Last year, we had a ewe whose placenta did not come out after a few hours. I knew that in humans, most doctors would manually remove the placenta after an hour, if they waited even that long. I called a vet, who said that it was a problem, and I went to her office to get a syringe with oxytocin, an artifical hormone that should cause the uterus to contract and expel the placenta. I came home, gave her the shot and waited. An hour passed and still no placenta. I posted a message on the sheep board, expecting to have to at least one or two breeders yelling at me for waiting so long (several hours) before doing anything. Instead, they were reassuring me that everything would be fine. One woman said she had a ewe who dragged around the umbilical cord for almost a week before finally passing it. She said there was a slight risk of infection, so I could give her a shot of antibiotics if I wanted to be safe. It wasn't easy, but I followed the advice to let nature take its course. Six days later, the umbilical cord was gone, so we assumed the placenta had finally come out.
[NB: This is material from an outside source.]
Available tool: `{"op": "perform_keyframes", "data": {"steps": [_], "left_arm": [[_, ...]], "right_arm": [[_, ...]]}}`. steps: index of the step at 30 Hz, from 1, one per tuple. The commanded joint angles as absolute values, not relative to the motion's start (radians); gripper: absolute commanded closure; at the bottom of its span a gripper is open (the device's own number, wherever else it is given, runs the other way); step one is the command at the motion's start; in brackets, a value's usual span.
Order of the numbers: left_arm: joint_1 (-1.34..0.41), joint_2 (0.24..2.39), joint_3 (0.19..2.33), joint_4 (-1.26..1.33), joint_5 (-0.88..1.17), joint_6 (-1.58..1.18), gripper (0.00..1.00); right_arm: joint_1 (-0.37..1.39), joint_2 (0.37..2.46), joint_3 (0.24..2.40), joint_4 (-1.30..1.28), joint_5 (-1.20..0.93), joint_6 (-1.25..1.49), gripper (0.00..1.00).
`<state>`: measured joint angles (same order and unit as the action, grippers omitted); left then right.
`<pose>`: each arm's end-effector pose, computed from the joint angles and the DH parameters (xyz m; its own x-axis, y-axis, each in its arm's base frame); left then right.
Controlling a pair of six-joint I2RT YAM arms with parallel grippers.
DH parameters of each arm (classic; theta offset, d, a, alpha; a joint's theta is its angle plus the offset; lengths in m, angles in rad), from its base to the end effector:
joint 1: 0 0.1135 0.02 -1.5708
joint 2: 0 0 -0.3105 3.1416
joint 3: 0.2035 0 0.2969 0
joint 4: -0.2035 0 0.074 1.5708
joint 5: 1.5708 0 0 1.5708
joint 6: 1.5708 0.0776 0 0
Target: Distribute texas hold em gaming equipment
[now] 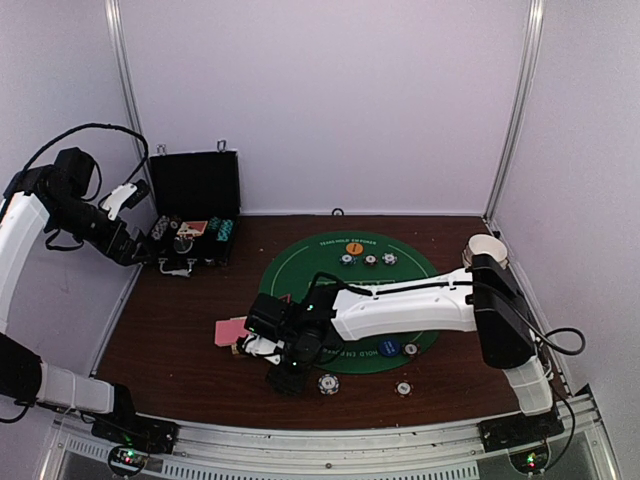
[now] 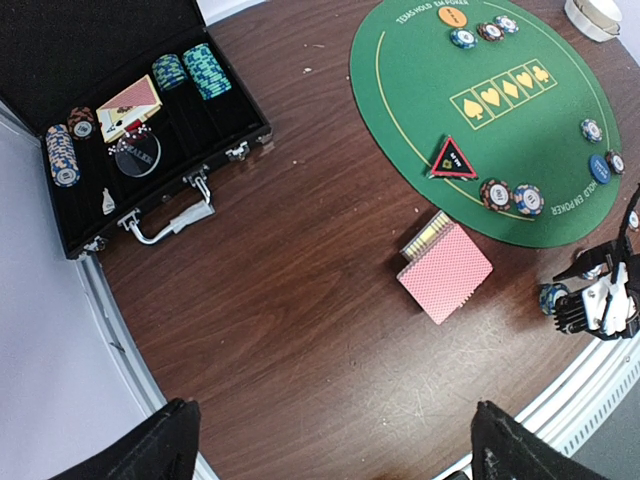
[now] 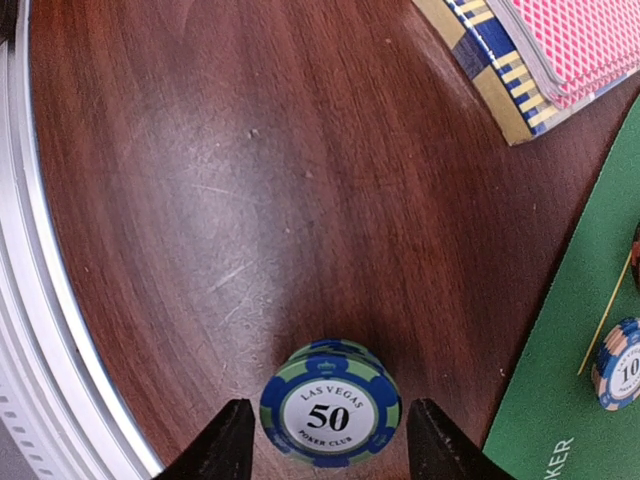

Obviously nature had taken care of everything, because a year later, that ewe is still walking around and looking pregnant for this spring's lambing. I told this story to the son of a dairy farmer, and he was shocked that I didn't have the placenta manually removed. I don't think it's a coincidence that a dairy cow is worth 4-10 times as much as a sheep.
I am continually amazed at all the lessons life has to teach us. We just need to open our minds to the possibility that we do not know as much as we think we do. We have to turn off the voice in our head that is telling us we have all the answers, simply because we are human. How ironic that it is considered an acceptable excuse for making a mistake to say, "I'm human!" when we use that exact same explanation to assert our dominance over the universe.